Matt Quinn said:
With the Arabs, it was Islam the united them and sent them surging across North Africa and into Spain (the west) and into Persia and India (the east), creating a huge (and for a short time, unified) empire. Large empires typically tend to be free-trade zones, and since the Arab conquest put an end to the perpetual wars between Byzantium and Persia, peace enabled people to concentrate on other matters.
On the matter of Christianity, the Judeo-Christian God is far less capricious and arbitrary than various pagan gods (incl. Odin, who often killed his own followers, or the hypocritical sex maniac Zeus). The notion of a set series of laws rather than the whims of a deity that often changes its mind surely resembles the laws of nature, yes?
These areas were still Christian, though they rejected the authority of the Roman Pope. Many of the great scientists like Newton and Pascal were Christians too.
The Nestorian Church of the East (wrongly viewed by most modern-day Christians as "heretical") was renowned in Central Asia and various other places as a provider of doctors. That doesn't seem "anti-science," now does it?
The notion of a single power ruling over the universe already existed in the Pagan period, among both Stoics and Neoplatonists. The idea that the universe was governed merely by divine whim was already fading by the Hellenistic, and was quite dead during the Roman period. Moreover, there were equlivalent concepts in the vast majority of Pagan religions. A universal law is very important, for example, to Sophocles and other Greek dramatists. Likewise, the concept of the universe as _cosmos_, an orderly whole, was central to Greek thought even before that. The idea had lost much importance due to the evolution of Greek religion, which was much influenced by Middle Eastern forms of ploytheism in which divine whim was very important. But even here, we should be careful. Mesopotamiam Paganism, for example, had enough of a concept of cosmic order to invent astrology.

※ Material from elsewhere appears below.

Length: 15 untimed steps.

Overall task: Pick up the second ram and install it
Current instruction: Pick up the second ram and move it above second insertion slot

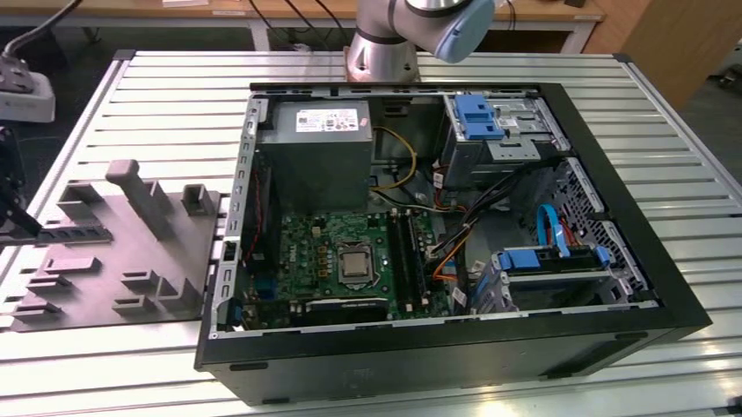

In most forms of Indo-European religion concepts of cosmic law are of central importance, ranging from the early Celtic concept of wirjânjâ, to the Hindu idea of dharma. The idea of a mighty and just sky-God enforcing cosmic law, justice, and an orderly nature is central to Indo-European spirituality.
Science arose due to a wide variety of factors. The revival of Classical scholarship was one. Though this was helped along by the Scholastics, it was not created by them, and in various ways the Scholastic approach hindered scientific progress. An emphasis on practical, empirical research also played a big role. With the exception of a few mavericks like Archimedes, Greco-Roman thinkers really were mostly engaged in a kind of parlor game. This had very little to do with Paganism, but a great deal to do with a slave economy. By contrast, a good number of medieval thinkers were seeking solutions to practical problems. Gunpowder also played a role. Much of modern mathematics was invented by engineers trying to aim primitive cannon. Their work then became absolutely essential to science. The spread of Indian/Arabic numerals was also vital. Without decimal numeration, the kind of detailed mathematical description of phenomena that is the hallmark of scientific thinking would have simply been impossible. Finally, improved technology also played a huge role. Without better glass and improved grinding methods, neither the telescope nor the microscope would have been made.
Christianity played very little role in this process, either for bad or for good. In the late Roman period, it was responsible for the closing of numerous institutions of learning (all of the major institutions of higher learning, actually), and the destruction of many works of scholarship. However, it is rather doubtful that the lack of this destruction would have triggered an earlier scientific revolution. Nor, given the economic, technological, and social realities of the time, is it likely that a scientific revolution would have been possible for centuries after the fall of Rome. The Church, both Catholic and Protestant, did at times persecute learning through the Middle Ages into the early modern period, but was largely ineffective. Giordano Bruno, for example, died at the stake, yet his ideas continued to be read. Likewise, the Church silenced Galileo, but only after his major discoveries were made. A lack of Church persecution might have allowed a Scientific Revolution some decades of advancement over OTL, but probably not anywhere near a century.
The efforts of the Church to support learning largely just replaced secular efforts that had existed before. Church scholars, important as some were, would almost certainly have been replaced by secular scholars or those associated with various philosophical schools. The Church was important in the spread of literacy, and might here have made a genuine contribution. This, together with the importance of healing in the Christian tradition, explain the Nestorian doctors. Another genuine contribution was in the development of clockwork to mark the canonical hours. This, however, may be greatly overstated. A good deal of evidence has surfaced that the Romans, at least, and probably the Greeks before them, had a much better understanding of clockwork than we have previously thought. If so, than the idea of a clockwork universe would have been entirely possible to derive in a Pagan context.